To my veteran, the man of my dreams, the love of my life 🥺💕

If you've seen my previous posts you'll start to notice this is a trilogy 🤣

The gulf war veteran who freed my heart from heartbreak with the truth. And accidentally fell in love with me😳

I was still coming to terms with the fact I had been lied to by some loser with stolen valor (as you'll see in my previous posts).

You were still hurting over the godawful breakup you just had a few weeks ago.

We were just two broken souls looking for peace.
Never did we expect life to lead us to where we are now.

You came to pick me up so we could hang out at your place. I could see the presence of depression in your environment which made you nervous but having been there myself It did not even phase me. You were polite and funny, a complete gentleman. And we talked for hours about our history our trauma and our lives. I enjoyed your presence so much I didn't wanna leave and I began to stay the night. You resected my space and boundaries and made me feel safe. But sheeesh I did not expect you to confess your love for me on the THIRD DAY. After all didn't I just go through a situation like this?? I'm not going to lie I was absolutely terrified. But you respected the fact I would need time. We continued to spend every day together and my own feelings of love started to develop.
And I eventually said I love you back✨

Tho it's not that simple. But is Love ever simple?

You sat me down and explained in great detail that after your ten years in Iraq, you are suffering from PTSD (but actually you weren't lying to me like SOMEONE I KNEW) and had %100 disability from it. And that if I wasn't comfortable with having a partner with this mental disability I was free to walk away with no hard feelings. And I looked you in your eyes and said I choose you. As long as you truly love me I will stay by your side.

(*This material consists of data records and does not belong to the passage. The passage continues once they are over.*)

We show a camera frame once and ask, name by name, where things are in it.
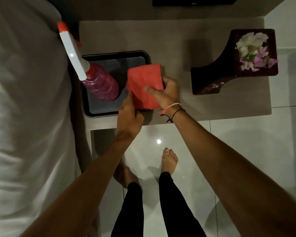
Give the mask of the person's leg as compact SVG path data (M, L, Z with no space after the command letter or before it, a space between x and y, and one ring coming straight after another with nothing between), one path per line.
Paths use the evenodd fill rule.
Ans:
M206 237L169 172L159 177L159 198L168 237Z
M121 211L115 222L111 237L143 237L144 210L142 189L136 182L127 186Z

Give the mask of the person's left forearm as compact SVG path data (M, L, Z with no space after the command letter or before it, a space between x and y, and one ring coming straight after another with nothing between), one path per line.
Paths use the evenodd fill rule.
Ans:
M136 136L119 133L104 155L95 159L20 237L86 237L114 171Z

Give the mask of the person's right forearm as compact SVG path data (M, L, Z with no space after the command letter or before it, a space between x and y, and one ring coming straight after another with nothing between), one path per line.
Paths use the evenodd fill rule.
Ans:
M296 237L296 201L287 191L183 108L169 118L242 237Z

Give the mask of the person's right leg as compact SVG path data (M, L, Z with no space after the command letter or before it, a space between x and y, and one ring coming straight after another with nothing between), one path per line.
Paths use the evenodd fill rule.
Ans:
M206 237L169 172L159 177L159 198L168 237Z

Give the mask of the black rectangular tray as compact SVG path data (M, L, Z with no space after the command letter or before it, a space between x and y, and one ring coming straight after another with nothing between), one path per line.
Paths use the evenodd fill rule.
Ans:
M82 57L90 63L101 65L119 84L119 95L112 102L100 100L91 94L83 84L80 84L83 112L89 118L118 115L118 111L128 95L126 88L128 69L151 63L150 57L145 51L83 55Z

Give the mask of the person's left hand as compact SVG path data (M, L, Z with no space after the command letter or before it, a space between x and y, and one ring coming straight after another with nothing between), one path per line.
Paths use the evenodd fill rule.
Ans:
M116 136L122 139L134 140L139 134L144 121L140 111L122 110L118 112Z

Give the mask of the pink liquid spray bottle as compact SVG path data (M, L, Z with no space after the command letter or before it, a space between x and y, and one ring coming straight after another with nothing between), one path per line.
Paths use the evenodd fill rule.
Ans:
M90 63L82 57L78 42L71 35L65 22L60 21L57 26L67 56L80 82L98 98L114 101L119 95L117 81L101 65Z

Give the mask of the person's foot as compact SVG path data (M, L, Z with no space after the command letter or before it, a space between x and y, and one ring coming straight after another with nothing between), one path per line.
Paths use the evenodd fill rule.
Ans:
M165 148L162 154L161 174L164 172L172 175L176 170L178 157L172 149Z
M127 165L122 162L122 160L116 167L113 177L125 189L128 189L130 183L136 183L140 185L138 177L130 170Z

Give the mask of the person's right hand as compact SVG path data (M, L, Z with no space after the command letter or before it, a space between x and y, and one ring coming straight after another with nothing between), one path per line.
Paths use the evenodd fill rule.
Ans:
M166 88L163 90L163 96L154 97L155 100L159 103L161 108L166 112L169 117L172 117L173 114L181 108L180 103L180 88L177 80L163 76L163 82L165 83Z

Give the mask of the white and pink flowers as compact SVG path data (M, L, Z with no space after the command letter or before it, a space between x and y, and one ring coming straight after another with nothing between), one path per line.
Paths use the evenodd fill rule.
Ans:
M249 32L243 35L236 43L235 49L239 52L241 70L260 71L265 68L272 68L278 63L278 59L270 56L267 41L270 37L262 32Z

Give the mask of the person's right foot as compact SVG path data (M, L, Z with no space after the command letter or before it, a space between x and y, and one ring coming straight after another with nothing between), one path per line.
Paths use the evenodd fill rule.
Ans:
M162 154L161 174L164 172L172 175L176 170L178 157L172 149L165 148Z

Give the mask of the black flat screen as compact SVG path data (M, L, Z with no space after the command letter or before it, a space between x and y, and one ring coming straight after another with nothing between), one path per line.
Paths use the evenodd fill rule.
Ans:
M154 7L192 7L233 5L237 0L152 0Z

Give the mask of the person's left leg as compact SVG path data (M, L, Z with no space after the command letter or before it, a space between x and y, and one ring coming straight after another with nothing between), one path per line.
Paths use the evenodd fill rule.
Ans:
M111 237L143 237L144 210L142 189L136 182L127 186L121 211L115 222Z

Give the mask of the red cleaning cloth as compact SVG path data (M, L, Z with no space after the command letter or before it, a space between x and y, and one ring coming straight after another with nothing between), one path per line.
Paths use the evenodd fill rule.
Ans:
M126 88L133 93L133 104L136 110L154 110L160 108L159 103L145 87L163 91L161 64L149 64L127 70Z

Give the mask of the dark wooden vase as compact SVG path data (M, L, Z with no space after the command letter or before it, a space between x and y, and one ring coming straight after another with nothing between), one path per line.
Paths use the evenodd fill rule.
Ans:
M274 29L233 29L230 32L225 49L214 62L203 67L191 68L193 95L218 94L224 84L238 78L276 76L278 74L278 64L270 69L263 68L257 72L241 70L240 55L235 46L240 38L249 32L267 34L270 37L270 40L266 43L269 47L270 56L278 59Z

The time came when your symptoms started piercing through your mask of “normal”. You tried to combat it with alcohol and smoking with little result. But I stayed by your side, I gave you words of encouragement and love when you felt like your body’s nerves were on fire. I reassured you of my love when you were afraid I would leave you or hurt you for you had such Horrible horrible past relationship experiences. Finally, I had a place to put all my empathy, love, and understanding not only that but to receive it in return.

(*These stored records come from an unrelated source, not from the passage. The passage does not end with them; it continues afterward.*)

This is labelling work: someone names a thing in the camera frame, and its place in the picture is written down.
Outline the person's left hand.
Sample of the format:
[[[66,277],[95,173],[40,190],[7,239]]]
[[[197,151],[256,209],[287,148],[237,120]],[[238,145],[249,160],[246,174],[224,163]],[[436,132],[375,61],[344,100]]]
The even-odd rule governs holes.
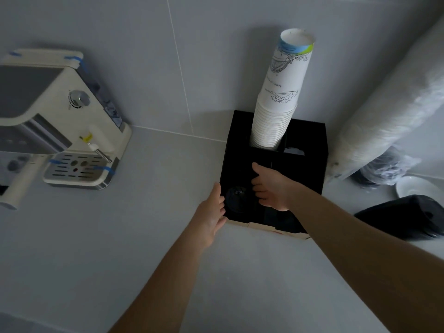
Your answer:
[[[199,204],[186,227],[187,236],[199,250],[203,251],[213,243],[216,233],[226,221],[225,197],[222,196],[222,204],[217,207],[209,203],[208,196]]]

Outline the person's right hand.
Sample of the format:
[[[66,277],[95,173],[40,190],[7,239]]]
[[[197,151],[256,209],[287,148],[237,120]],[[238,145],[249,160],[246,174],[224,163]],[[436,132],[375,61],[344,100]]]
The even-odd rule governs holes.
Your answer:
[[[295,210],[298,193],[302,185],[293,181],[278,171],[271,169],[268,180],[252,180],[253,192],[259,203],[278,211]]]

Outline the person's left forearm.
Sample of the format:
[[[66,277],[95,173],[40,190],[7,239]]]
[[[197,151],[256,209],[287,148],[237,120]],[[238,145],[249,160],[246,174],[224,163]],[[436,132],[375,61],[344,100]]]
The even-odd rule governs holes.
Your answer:
[[[108,333],[179,333],[211,237],[182,234]]]

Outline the person's right forearm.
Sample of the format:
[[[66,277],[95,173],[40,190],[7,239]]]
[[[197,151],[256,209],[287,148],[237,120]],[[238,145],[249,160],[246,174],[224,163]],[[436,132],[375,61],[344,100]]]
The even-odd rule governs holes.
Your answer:
[[[444,333],[444,260],[293,183],[286,206],[391,333]]]

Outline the black cup organizer box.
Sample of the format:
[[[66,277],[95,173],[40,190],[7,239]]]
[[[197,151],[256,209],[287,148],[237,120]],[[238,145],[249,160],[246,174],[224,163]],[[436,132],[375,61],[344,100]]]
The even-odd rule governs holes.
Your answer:
[[[225,197],[232,186],[252,185],[251,180],[256,176],[252,169],[253,162],[274,169],[321,194],[328,162],[325,124],[291,119],[277,150],[270,151],[250,145],[253,115],[252,112],[234,111],[220,176],[222,195]],[[303,150],[305,156],[284,153],[286,147]],[[235,216],[225,208],[228,222],[303,240],[309,238],[290,211],[280,212],[264,207],[256,199],[258,208],[252,213]]]

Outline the stack of white paper cups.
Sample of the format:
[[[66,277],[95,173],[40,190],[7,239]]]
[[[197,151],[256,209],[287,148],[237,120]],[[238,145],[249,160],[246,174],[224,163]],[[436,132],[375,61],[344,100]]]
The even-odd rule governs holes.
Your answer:
[[[303,29],[286,29],[280,34],[257,97],[251,146],[277,149],[297,108],[314,43],[314,37]]]

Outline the metal steam wand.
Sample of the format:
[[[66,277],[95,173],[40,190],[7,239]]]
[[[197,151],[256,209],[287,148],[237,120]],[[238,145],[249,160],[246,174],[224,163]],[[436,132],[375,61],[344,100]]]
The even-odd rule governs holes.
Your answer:
[[[103,153],[103,151],[101,151],[99,149],[99,146],[97,144],[94,144],[94,143],[91,143],[91,142],[86,142],[86,144],[88,145],[88,147],[90,148],[91,151],[93,151],[96,154],[98,154],[100,157],[105,159],[108,163],[112,163],[111,158],[109,158],[105,153]]]

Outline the bagged stack of black lids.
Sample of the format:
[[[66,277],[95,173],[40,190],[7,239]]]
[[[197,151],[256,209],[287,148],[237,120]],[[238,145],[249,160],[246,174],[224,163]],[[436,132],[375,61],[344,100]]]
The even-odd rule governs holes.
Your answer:
[[[409,156],[398,145],[392,145],[382,155],[350,177],[352,181],[366,189],[375,189],[381,185],[395,185],[421,161],[420,158]]]

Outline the plastic-wrapped sleeve of white cups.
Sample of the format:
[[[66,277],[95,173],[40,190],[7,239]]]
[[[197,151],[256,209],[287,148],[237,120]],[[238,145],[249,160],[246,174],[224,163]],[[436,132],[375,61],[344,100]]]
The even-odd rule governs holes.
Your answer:
[[[408,50],[333,143],[325,181],[343,180],[444,105],[444,14]]]

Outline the metal drip tray grate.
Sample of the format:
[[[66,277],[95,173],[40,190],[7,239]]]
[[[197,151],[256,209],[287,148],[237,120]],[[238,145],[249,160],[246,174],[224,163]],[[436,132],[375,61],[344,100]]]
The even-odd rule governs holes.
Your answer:
[[[93,182],[100,179],[102,174],[108,174],[108,171],[94,170],[92,167],[109,167],[111,164],[96,153],[59,153],[52,158],[62,161],[64,164],[48,163],[43,173],[43,178],[47,181]]]

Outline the clear water tank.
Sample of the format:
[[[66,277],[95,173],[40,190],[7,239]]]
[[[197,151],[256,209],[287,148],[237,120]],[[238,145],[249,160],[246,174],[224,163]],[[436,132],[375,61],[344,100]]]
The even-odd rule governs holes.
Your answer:
[[[100,85],[100,83],[95,79],[92,73],[86,68],[84,63],[81,62],[76,71],[81,79],[84,81],[88,89],[91,91],[91,93],[103,107],[105,113],[114,122],[114,124],[121,131],[123,131],[123,119],[117,111],[117,108],[115,107],[107,90]]]

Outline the black plastic packet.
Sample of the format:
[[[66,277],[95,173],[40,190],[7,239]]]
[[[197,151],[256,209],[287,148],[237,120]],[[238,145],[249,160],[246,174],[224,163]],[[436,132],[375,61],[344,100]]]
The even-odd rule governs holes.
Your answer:
[[[444,237],[444,207],[425,195],[409,195],[369,207],[354,216],[405,241]]]

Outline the white ceramic plate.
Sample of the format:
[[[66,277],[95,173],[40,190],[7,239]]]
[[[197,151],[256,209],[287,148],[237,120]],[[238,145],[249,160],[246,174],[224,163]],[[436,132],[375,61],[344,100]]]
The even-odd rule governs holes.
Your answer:
[[[395,190],[398,197],[424,195],[444,207],[444,180],[405,175],[397,182]]]

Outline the silver round machine knob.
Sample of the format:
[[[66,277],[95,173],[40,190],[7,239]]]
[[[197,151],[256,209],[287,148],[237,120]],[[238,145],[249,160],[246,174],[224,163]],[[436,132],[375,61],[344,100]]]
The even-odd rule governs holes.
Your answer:
[[[82,90],[72,90],[68,95],[69,103],[72,107],[79,109],[89,106],[91,103],[90,96]]]

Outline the cream espresso machine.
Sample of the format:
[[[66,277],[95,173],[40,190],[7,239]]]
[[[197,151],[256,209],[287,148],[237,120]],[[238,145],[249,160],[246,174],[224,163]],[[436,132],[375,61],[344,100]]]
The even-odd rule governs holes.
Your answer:
[[[93,154],[86,142],[97,144],[116,171],[132,131],[123,122],[121,131],[78,75],[79,62],[64,56],[80,51],[16,49],[0,60],[0,152],[48,155]],[[76,109],[68,100],[72,90],[85,91],[89,106]],[[51,186],[102,190],[114,175],[102,174],[93,182],[43,181]]]

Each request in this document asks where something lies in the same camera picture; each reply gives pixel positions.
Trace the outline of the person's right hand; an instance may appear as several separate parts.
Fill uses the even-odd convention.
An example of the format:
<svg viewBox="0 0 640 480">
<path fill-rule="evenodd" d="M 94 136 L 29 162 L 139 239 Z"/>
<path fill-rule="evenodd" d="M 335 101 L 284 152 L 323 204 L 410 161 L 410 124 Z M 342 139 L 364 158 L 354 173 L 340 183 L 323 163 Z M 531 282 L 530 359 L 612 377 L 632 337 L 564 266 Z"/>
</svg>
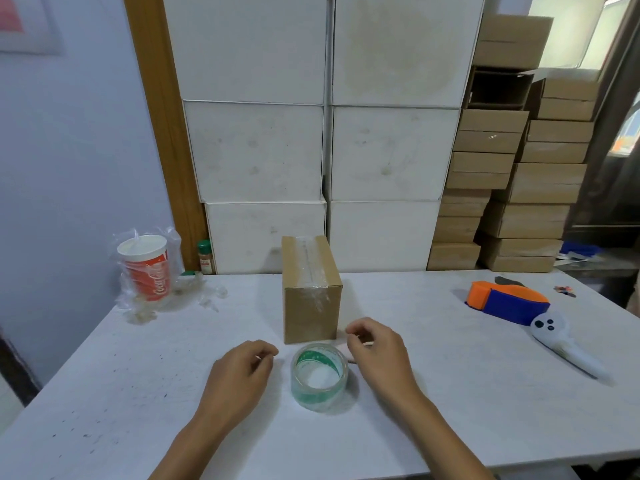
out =
<svg viewBox="0 0 640 480">
<path fill-rule="evenodd" d="M 374 342 L 372 348 L 359 353 L 357 366 L 367 384 L 384 402 L 400 408 L 424 398 L 400 334 L 370 317 L 350 322 L 346 334 L 347 341 L 353 345 Z"/>
</svg>

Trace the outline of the white handheld fan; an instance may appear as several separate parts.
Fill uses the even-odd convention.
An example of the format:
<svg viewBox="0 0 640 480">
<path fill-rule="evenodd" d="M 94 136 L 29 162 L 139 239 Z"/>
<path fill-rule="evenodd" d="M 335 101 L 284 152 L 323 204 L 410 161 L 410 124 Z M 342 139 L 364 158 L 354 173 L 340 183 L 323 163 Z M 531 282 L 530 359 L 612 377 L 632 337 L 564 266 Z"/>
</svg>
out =
<svg viewBox="0 0 640 480">
<path fill-rule="evenodd" d="M 548 310 L 535 317 L 530 324 L 530 332 L 539 343 L 574 367 L 595 379 L 612 380 L 606 367 L 572 338 L 569 322 L 559 312 Z"/>
</svg>

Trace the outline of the red paper cup white lid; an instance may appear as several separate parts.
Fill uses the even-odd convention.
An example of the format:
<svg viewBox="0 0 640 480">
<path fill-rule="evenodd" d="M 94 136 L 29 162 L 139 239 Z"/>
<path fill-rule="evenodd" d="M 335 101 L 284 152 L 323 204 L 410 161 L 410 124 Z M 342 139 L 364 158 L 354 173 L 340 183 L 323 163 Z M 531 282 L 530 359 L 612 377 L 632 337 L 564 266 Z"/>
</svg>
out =
<svg viewBox="0 0 640 480">
<path fill-rule="evenodd" d="M 140 298 L 155 302 L 169 294 L 171 279 L 167 238 L 158 234 L 139 235 L 121 242 L 116 252 Z"/>
</svg>

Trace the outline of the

But it wasn't all smooth sailing from there. I randomly started to change I began to feel anxiety I began to be irritable for no reason my body ached and I couldn't handle alcohol or vaping anymore. I began to throw up and became so exhausted all the time. I didn't mean to hurt your feelings when I felt overwhelmed I didn't mean to snap at you because I was irritable I didn't know why I was starting to change.💔

I was pregnant😳

Holy shit I was pregnant. Everything made sense🤣. You were over the hills excited and I was scared as hell🙃. Was I ready to be a mom?! Am I even capable of such a thing? I've always wanted children but sheesh I thought I would be married and have my own house first😅. You immediately went into dad mode you decided you wanted to be medicated so that you could hone your symptoms better and be a good father. You reorganized the entire house and began to dote on me. And by God did you do your best to handle my mood swings 🫠🥹. It wasn't easy as the months went by, we fought, we cried, and we went to bed upset. But we always came back together and learned and we're better for it each time. I will always be incredibly thankful for your family’s support especially your mother she is such an inspiration and always helped me through my feelings. They were just so happy the eldest had finally found “the one” and did whatever they could to help us. And I was grateful that my family was also accepting of you and happy for me.

I began to struggle with anxiety and depression and I got stuck for a while. You felt so hopeless and it put a strain on our relationship. Then you were told some bad news about your health during your checkup and were told you would need to give up smoking and drinking if you wanted a long life. It was hard on both of us but you tried your hardest to get sober and I was so proud of you.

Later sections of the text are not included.